- **PROBLEM STATEMENT**: When the line containing "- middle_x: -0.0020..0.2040" appears in the entries below, begin printing there and stop after the line containing "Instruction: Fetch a"; print each of those lines exactly and no other line.

- **Data entries**:
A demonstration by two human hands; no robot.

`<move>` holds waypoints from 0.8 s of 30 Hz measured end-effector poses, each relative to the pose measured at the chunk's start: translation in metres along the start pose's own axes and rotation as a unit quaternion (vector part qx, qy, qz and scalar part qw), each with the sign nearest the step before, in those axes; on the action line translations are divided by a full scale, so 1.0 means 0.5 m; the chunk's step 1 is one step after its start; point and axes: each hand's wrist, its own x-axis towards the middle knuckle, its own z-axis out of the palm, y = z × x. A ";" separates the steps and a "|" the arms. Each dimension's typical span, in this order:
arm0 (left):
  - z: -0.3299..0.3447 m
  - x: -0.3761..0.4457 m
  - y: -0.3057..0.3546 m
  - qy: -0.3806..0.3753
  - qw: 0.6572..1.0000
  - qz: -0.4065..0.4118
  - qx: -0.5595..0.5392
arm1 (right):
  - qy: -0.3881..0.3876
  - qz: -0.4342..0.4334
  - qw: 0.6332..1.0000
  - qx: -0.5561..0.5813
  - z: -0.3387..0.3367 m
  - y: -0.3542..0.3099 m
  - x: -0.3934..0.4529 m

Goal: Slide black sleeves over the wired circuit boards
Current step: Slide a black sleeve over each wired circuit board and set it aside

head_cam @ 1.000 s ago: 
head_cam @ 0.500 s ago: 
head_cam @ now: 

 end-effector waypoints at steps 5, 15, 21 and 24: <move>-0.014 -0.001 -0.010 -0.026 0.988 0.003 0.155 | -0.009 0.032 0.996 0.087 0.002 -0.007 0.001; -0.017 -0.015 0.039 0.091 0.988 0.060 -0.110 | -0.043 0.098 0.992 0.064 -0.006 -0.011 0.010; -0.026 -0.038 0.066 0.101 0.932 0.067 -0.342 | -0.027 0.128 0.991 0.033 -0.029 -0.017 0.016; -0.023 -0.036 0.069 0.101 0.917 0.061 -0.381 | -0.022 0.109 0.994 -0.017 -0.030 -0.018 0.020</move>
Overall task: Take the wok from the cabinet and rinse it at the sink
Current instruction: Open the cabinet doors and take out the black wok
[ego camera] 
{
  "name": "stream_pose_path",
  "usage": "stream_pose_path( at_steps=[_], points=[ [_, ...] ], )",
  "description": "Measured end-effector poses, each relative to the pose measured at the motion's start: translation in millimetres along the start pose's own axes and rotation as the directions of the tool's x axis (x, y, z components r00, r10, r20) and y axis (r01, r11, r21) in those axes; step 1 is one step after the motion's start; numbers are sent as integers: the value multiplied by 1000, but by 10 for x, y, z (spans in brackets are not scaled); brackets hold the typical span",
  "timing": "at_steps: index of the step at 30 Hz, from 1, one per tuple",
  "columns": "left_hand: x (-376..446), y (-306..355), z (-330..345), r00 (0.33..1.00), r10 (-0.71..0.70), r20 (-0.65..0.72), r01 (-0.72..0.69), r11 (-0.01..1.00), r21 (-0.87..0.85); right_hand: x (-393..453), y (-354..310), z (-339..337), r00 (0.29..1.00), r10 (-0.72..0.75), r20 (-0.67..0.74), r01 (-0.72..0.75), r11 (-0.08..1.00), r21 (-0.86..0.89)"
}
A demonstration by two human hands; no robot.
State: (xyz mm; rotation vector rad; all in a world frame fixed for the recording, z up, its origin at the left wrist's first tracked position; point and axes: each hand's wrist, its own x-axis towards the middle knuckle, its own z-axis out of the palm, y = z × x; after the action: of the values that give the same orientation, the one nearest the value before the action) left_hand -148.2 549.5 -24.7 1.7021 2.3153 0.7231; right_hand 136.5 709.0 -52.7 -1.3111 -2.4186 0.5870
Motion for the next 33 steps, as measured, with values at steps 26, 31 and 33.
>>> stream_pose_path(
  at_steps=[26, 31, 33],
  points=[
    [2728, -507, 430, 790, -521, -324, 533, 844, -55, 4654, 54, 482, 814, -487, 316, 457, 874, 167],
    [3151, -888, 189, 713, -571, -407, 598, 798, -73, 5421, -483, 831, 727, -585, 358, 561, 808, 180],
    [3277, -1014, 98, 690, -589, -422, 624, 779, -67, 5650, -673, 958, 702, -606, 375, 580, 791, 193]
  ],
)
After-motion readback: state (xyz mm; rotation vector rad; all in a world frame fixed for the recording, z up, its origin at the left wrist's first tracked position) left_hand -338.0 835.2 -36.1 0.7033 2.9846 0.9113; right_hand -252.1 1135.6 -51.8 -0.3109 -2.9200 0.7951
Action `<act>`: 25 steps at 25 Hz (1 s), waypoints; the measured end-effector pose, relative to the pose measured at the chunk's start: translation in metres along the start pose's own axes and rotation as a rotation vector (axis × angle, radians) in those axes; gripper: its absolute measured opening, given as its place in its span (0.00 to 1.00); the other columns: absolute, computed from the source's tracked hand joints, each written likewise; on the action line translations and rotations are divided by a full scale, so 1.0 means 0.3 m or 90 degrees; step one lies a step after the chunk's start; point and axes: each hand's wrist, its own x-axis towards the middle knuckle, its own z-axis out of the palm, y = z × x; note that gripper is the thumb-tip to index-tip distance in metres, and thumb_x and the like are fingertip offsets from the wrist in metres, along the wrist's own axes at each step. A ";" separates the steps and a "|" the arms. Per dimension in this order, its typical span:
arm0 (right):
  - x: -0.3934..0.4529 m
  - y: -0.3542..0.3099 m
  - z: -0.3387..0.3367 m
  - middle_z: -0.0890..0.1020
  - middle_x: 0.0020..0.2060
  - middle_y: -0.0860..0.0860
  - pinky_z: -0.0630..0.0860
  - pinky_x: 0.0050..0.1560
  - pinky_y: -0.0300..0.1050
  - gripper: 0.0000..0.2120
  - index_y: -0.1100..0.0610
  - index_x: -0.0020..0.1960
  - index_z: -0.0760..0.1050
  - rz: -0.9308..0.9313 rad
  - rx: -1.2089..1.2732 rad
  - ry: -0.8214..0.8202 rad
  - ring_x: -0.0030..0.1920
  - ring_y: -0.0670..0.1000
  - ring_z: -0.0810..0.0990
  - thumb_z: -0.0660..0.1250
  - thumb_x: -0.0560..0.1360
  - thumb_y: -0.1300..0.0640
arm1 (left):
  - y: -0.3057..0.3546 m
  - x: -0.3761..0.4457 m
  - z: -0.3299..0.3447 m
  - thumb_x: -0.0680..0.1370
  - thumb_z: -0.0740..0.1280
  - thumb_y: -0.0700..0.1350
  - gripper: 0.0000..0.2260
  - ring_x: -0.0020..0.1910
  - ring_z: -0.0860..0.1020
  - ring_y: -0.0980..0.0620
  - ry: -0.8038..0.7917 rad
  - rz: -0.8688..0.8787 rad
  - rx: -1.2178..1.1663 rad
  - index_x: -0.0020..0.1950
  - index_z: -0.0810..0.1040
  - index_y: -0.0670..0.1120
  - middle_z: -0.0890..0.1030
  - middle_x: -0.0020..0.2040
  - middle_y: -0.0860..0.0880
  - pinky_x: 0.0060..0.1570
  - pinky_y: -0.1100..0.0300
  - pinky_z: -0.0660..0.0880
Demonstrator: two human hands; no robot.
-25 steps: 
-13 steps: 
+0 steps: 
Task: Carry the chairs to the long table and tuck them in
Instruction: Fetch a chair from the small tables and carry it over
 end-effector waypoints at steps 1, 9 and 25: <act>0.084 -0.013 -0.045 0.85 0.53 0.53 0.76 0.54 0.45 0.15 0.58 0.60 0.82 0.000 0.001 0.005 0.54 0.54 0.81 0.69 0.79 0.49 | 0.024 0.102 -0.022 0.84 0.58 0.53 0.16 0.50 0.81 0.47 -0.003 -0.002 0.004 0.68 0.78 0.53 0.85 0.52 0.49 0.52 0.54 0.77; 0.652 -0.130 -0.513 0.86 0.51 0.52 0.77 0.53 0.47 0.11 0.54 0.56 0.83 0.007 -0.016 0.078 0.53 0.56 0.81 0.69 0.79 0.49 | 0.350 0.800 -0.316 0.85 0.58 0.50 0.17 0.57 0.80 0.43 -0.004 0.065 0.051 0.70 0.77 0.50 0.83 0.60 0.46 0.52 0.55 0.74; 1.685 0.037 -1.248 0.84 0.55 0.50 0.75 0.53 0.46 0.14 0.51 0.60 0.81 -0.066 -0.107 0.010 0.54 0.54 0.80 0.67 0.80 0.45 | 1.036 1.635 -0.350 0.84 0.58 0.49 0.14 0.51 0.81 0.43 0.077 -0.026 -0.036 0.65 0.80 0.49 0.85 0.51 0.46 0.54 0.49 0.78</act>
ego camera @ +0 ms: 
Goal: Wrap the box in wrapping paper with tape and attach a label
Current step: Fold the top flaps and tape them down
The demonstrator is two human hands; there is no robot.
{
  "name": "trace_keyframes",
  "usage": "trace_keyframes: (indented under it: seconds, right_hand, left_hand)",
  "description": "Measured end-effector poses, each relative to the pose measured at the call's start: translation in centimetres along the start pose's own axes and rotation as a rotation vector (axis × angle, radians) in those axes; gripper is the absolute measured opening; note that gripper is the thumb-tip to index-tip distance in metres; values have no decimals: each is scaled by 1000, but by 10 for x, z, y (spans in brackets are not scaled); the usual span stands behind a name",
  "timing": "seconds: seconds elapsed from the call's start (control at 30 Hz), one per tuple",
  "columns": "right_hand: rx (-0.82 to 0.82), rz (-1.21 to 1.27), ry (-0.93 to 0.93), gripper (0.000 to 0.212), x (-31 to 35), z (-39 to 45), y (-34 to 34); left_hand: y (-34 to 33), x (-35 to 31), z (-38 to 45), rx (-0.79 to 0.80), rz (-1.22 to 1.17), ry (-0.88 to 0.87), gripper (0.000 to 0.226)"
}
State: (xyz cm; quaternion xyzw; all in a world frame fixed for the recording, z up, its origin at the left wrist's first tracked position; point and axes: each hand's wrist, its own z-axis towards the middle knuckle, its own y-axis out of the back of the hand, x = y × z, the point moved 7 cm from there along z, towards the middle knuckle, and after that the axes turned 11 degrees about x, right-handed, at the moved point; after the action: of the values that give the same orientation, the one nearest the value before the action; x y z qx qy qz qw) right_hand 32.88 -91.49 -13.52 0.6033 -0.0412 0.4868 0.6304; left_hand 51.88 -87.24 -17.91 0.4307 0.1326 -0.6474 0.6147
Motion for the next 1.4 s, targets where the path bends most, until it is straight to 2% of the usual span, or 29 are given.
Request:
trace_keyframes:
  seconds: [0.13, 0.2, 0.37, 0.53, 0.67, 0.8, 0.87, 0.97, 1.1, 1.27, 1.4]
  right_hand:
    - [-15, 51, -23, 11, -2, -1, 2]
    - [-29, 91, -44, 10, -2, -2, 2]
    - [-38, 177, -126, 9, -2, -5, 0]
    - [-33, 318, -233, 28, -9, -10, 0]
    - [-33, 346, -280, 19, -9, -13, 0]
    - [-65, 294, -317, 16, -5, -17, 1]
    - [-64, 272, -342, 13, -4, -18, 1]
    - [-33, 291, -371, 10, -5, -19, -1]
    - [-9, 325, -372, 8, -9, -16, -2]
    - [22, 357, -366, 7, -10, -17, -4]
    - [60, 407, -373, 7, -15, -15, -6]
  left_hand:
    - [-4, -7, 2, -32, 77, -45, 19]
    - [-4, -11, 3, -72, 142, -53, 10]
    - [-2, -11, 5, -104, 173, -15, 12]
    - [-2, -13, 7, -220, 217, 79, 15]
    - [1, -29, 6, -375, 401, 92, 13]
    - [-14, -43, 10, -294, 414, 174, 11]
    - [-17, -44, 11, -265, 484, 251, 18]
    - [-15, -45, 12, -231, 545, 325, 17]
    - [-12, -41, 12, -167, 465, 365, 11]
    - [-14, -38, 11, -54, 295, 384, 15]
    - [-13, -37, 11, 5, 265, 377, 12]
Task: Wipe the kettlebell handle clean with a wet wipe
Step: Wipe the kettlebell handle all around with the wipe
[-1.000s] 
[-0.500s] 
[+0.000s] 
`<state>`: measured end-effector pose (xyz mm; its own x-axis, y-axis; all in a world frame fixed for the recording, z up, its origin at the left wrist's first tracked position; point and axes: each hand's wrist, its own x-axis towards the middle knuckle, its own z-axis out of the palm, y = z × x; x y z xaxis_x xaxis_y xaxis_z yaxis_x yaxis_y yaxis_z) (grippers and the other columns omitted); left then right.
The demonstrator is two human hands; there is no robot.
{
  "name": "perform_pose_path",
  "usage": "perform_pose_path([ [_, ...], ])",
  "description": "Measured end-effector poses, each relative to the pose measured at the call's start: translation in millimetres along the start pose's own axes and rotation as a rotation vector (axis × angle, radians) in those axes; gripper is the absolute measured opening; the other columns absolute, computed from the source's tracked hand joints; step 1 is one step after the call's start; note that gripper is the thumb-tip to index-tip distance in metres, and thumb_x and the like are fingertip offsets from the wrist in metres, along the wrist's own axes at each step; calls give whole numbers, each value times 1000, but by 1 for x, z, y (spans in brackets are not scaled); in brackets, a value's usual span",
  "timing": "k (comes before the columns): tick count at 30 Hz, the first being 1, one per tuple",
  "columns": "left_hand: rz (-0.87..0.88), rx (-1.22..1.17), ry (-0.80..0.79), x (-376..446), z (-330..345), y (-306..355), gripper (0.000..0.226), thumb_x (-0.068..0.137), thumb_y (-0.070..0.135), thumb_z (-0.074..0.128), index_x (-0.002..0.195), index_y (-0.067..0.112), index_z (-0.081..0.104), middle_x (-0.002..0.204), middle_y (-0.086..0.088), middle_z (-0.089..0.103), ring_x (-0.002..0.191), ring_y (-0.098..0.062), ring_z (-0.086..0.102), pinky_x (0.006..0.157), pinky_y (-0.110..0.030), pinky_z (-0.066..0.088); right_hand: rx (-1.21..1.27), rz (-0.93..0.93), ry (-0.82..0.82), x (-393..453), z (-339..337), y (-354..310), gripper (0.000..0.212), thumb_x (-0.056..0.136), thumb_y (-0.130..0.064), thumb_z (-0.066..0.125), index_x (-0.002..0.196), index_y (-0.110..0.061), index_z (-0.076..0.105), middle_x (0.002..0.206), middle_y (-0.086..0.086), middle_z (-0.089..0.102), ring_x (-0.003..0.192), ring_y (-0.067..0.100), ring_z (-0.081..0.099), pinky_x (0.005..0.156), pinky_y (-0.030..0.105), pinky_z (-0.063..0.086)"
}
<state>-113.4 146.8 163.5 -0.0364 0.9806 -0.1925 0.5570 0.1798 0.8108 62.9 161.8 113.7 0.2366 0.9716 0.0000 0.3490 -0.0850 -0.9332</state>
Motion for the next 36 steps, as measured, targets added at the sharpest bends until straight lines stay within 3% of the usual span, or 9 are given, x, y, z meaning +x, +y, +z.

- **EXERCISE OUTPUT**:
  - middle_x: -0.0020..0.2040
  - middle_y: -0.0860..0.0880
  - pinky_x: 0.0060..0.1570
  - pinky_y: -0.1100..0.0300
  - pinky_z: -0.0660..0.0880
Demonstrator: two human hands; no robot.
-25 steps: 
-13 steps: 
+0 steps: 
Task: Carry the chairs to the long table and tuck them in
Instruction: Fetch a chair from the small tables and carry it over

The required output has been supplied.